La vitamina C es una vitamina hidrosoluble de vital importancia en nuestro organismo, ya que se necesita entre otras funciones para el crecimiento y desarrollo normal del ser humano. Nuestro organismo no es capaz de producirla por sí solo ni tampoco de almacenarla durante un período largo de tiempo, ya que tal y como indica su nombre, esta vitamina se disuelve en agua, por lo que no se puede acumular y sale de nuestro cuerpo a través de la orina. Es por esto que es importante aportar a nuestro cuerpo la cantidad necesaria de vitamina C de manera continuada y conocer cuáles son sus beneficios.

 ¿Qué nos aporta la Vitamina C?

 Además de presentar propiedades antioxidantes, esta vitamina participa en la síntesis de colágeno sustancia estructural del tejido de la piel y de las articulaciones. También es importante para el fortalecimiento de las paredes venosas y el crecimiento y reparación de las células de los tejidos, y las encías. Encontramos buenas fuentes de vitamina C en frutas ácidas como el limón, la naranja, el pomelo y el kiwi, y en las verduras.

 Además, es importante para:

  • La formación de una proteína importante que se utiliza para crear la piel, los tendones, los ligamentos y los vasos sanguíneos.
  • Curar heridas y formar tejido cicatricial.
  • Reparar y mantener las estructuras cartilaginosas, huesos y dientes.
  • Los antioxidantes ayudan a reducir el daño corporal causado por los químicos y contaminantes tóxicos como el humo del los cigarros, entre otros.

 Hablemos de la piel…

 El poder antioxidante de la vitamina C es uno de los aspectos que más se relacionan con la importancia para nuestra piel, ya que es uno de los órganos más expuestos a los agentes oxidativos de la atmósfera, y el primero en sufrir los efectos negativos del estrés.
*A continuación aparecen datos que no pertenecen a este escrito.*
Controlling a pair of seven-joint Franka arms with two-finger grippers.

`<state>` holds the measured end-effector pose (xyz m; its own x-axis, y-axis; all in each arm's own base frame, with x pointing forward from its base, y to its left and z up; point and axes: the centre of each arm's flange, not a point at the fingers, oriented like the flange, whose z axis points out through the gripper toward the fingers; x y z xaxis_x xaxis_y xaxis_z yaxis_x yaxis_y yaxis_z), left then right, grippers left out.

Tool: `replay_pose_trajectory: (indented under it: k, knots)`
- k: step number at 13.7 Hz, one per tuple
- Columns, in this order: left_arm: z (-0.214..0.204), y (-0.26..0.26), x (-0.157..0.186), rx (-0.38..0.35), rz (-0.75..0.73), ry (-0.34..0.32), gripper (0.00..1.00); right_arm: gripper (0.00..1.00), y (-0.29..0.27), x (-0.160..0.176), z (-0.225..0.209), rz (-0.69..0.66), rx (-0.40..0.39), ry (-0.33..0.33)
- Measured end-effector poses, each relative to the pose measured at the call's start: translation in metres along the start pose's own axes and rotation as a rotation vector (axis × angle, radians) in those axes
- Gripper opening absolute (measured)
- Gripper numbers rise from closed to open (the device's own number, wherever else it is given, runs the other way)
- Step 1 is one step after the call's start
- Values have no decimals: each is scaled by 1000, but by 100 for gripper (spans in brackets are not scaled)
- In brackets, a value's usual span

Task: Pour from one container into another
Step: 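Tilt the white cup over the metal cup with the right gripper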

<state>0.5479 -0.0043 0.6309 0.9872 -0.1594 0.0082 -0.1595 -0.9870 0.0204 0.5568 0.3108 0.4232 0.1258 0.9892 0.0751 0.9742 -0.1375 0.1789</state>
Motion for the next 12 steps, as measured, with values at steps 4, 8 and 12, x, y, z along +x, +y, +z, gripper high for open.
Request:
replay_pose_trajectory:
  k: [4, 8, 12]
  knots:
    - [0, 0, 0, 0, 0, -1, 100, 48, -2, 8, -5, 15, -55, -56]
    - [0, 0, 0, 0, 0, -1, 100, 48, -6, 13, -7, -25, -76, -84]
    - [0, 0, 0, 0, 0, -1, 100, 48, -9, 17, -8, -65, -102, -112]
 Además, esta vitamina actúa como:

  1. Regeneradora del cutis, ya que estimula la producción de colágeno y hace que la elasticidad de nuestra piel mejore considerablemente.
  2. Hidratante: también relacionado con la producción de colágeno y la firmeza del tejido cutáneo, garantizando así una mejor hidratación de las células más superficiales.
  3. Esclarecedora: el poder antioxidante atenúa las imperfecciones aclarando las manchas y previniendo los signos de la edad.

Como veis, la vitamina C es una vitamina que no podemos olvidar añadir a nuestra dieta. Además, cada vez existen más cremas y tónicos formulados a partir de esta vitamina para aportar de manera local a nuestra piel los numerosos beneficios comentados anteriormente.